Last week, the Sixth Circuit partially reversed a defense
judgment in a Fair Credit Reporting Act case where the consumer reporting
agency mistakenly mis-identified the plaintiff as having a criminal fraud record
when it should have realized based on his credit check that he did not. Smith v.
LexisNexis Screening Solutions, Inc., No. 15-2329 (6th Cir.
Sept 13, 2016). The plaintiff lost six
weeks of wages while straightening out the mistake. A jury awarded him $75,000 in compensatory
damages and $300,000 in punitive damages. The Court found that while there may
have been negligence, the defendant’s actions were not sufficiently willful to
support punitive damages. While this is
not an employee-employer case, employers and employees should both be
interested in how the FCRA works in this case.

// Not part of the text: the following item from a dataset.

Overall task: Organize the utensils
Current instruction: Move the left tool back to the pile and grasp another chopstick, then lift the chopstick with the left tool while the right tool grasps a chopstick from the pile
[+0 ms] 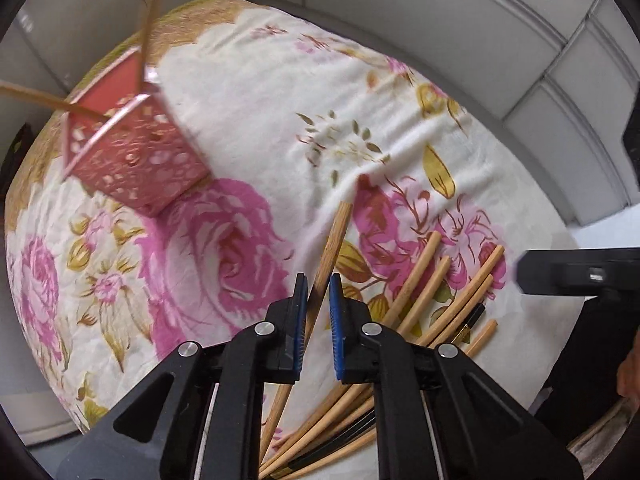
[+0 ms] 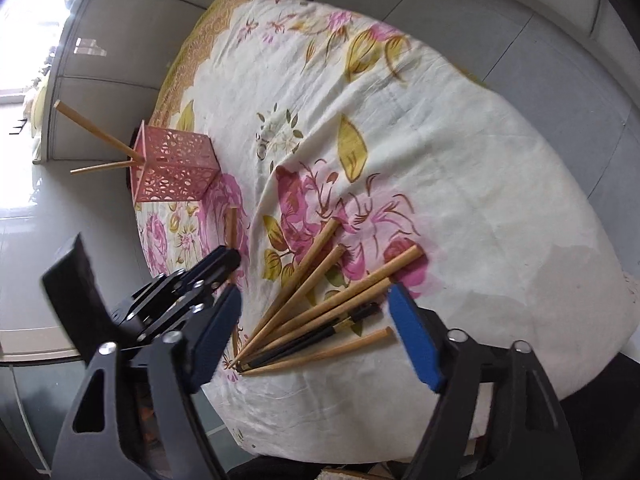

According to the Court's opinion, the plaintiff has a common name, David Alan Smith. A company bought his employer and required
all of the employees to re-apply for jobs with the new company. The plaintiff was offered a lower paying job
than his former position, subject to passing a background check. He authorized the release of his full name,
social security number, birth date, address, phone number, driver’s license
number and sex, but the employer did not provide his middle name or initial. The credit check came back clean under David
A. Smith, but a criminal conviction for
David O. Smith came up under his first and last name and birthdate. No one apparently noticed the discrepancy. The plaintiff’s employment application was
then revoked on December 12 and he was directed to address any correction issue
to the defendant company, which corrected its mistake and notified the employer
and him on January 11. The defendant showed that it runs over 10 million checks
each year and 98.8% of them are never disputed. The plaintiff was then rehired on January 29. Needless to say, he had a joyless holiday
that year and had become very depressed.
He ultimately sued the consumer reporting agency.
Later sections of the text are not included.